Wardsboro’s legendary turnip has its day
Some of last year’s prize-winning Gilfeather’s, and the proud gardeners who grew them.
Special

Wardsboro’s legendary turnip has its day

Gilfeather Turnip Fest celebrates a farmer's tenacity in creating a new vegetable

WARDSBORO — On Oct. 24, Wardsboro's Gilfeather Turnip Festival celebrates its 13th year with all things Gilfeather turnip.

The yearly festival is the town's largest fundraising effort, with proceeds going to support the public library. Admission is free, but event organizers advise bringing plenty of cash to spend at the booths, carts, and kiosks.

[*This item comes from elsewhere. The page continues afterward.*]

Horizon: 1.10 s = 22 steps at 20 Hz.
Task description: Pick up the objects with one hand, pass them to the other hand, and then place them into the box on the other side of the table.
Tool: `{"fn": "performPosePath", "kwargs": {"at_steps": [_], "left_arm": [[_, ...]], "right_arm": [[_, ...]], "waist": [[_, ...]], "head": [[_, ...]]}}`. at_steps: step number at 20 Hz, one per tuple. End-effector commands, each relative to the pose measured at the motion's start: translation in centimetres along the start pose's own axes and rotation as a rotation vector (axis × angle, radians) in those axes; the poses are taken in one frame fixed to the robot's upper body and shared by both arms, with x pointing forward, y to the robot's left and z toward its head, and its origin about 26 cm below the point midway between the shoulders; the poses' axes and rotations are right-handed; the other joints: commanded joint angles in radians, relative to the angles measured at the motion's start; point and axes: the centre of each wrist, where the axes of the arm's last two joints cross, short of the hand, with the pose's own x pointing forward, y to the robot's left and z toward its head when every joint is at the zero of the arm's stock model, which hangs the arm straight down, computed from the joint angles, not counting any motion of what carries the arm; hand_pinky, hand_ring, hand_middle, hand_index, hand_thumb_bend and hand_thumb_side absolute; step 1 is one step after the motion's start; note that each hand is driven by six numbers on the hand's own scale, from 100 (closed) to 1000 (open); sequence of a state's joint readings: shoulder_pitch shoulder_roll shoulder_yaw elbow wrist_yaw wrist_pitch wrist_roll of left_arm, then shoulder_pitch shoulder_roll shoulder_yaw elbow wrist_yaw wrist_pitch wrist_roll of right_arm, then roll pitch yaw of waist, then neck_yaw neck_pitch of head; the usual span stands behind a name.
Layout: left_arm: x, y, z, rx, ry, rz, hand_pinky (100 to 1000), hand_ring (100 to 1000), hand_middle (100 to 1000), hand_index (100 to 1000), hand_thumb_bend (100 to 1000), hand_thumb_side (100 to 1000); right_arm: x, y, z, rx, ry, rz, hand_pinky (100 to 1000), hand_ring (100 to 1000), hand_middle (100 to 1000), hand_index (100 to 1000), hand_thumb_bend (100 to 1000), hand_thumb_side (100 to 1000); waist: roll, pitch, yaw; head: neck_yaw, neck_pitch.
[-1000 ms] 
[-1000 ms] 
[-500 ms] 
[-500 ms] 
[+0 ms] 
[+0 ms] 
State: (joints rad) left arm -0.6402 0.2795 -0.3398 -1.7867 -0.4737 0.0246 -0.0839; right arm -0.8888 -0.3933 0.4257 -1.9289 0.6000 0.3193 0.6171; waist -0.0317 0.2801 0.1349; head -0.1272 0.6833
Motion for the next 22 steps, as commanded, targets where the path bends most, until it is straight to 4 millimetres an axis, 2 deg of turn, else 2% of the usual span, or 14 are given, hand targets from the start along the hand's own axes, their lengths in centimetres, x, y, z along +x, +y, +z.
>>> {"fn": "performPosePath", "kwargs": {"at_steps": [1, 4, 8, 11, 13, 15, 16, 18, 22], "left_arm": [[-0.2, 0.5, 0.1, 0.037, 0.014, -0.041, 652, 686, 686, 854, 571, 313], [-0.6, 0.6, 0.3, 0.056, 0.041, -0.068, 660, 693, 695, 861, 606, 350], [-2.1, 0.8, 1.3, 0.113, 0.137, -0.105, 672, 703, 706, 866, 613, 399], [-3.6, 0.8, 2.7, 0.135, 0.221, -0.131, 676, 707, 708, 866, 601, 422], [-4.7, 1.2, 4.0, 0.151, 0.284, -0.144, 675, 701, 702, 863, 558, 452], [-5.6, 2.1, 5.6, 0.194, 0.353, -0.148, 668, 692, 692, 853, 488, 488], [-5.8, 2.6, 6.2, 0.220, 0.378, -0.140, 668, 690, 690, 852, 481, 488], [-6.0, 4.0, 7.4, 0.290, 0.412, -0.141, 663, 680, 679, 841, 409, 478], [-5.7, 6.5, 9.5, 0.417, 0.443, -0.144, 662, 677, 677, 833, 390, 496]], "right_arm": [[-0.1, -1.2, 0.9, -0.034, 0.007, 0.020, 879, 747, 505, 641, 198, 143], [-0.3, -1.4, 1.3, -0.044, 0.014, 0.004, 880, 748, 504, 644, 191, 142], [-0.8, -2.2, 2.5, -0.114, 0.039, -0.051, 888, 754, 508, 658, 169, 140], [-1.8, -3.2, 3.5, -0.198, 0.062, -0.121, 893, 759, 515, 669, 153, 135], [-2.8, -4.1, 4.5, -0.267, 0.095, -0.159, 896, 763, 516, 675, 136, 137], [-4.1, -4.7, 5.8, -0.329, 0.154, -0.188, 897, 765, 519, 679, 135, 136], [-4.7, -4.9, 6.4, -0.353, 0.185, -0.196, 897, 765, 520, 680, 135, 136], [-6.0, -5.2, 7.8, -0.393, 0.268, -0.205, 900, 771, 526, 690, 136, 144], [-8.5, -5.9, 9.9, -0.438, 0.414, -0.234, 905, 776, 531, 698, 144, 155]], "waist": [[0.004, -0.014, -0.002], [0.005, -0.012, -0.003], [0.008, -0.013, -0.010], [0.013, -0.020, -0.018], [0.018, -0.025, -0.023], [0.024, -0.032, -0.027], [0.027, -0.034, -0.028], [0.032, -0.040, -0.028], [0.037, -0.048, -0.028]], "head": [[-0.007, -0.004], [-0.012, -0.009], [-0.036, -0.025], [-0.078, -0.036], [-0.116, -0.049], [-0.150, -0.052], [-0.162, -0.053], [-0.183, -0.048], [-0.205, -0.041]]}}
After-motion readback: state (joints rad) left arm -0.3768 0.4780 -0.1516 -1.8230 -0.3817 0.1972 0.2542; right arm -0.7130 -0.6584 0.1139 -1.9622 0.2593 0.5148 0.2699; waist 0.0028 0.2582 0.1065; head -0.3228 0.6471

A variety of prepared foods - all made with the Gilfeather turnip, of course - will be available at the chef's station, the Turnip Cafe, and the outdoor soup tent.

Attendees wishing to bring home an edible souvenir can stop by the large turnip cart parked outside Town Hall, where a mountain of Gilfeather turnips big and small will be sold by the pound. Event organizers promise the vegetables are grown locally, with some coming from neighboring farms and home gardens.

For those wishing to grow their own, packets of seeds will be sold from the turnip cart, too. The Gilfeather turnip has a reputation for being easy to grow.

The turnip contest features the results of those who found success growing their own Gilfeather turnips. Categories include the weirdest looking specimen and the largest turnip grown in, and out, of Wardsboro.

Unlike other root vegetables, the Gilfeather turnip can grow to enormous sizes - in 2013, the winner of the “largest Gilfeather turnip” contest weighed 25 pounds - without turning woody, and, as long as it is harvested post-frost, it will taste sweet and have a creamy texture.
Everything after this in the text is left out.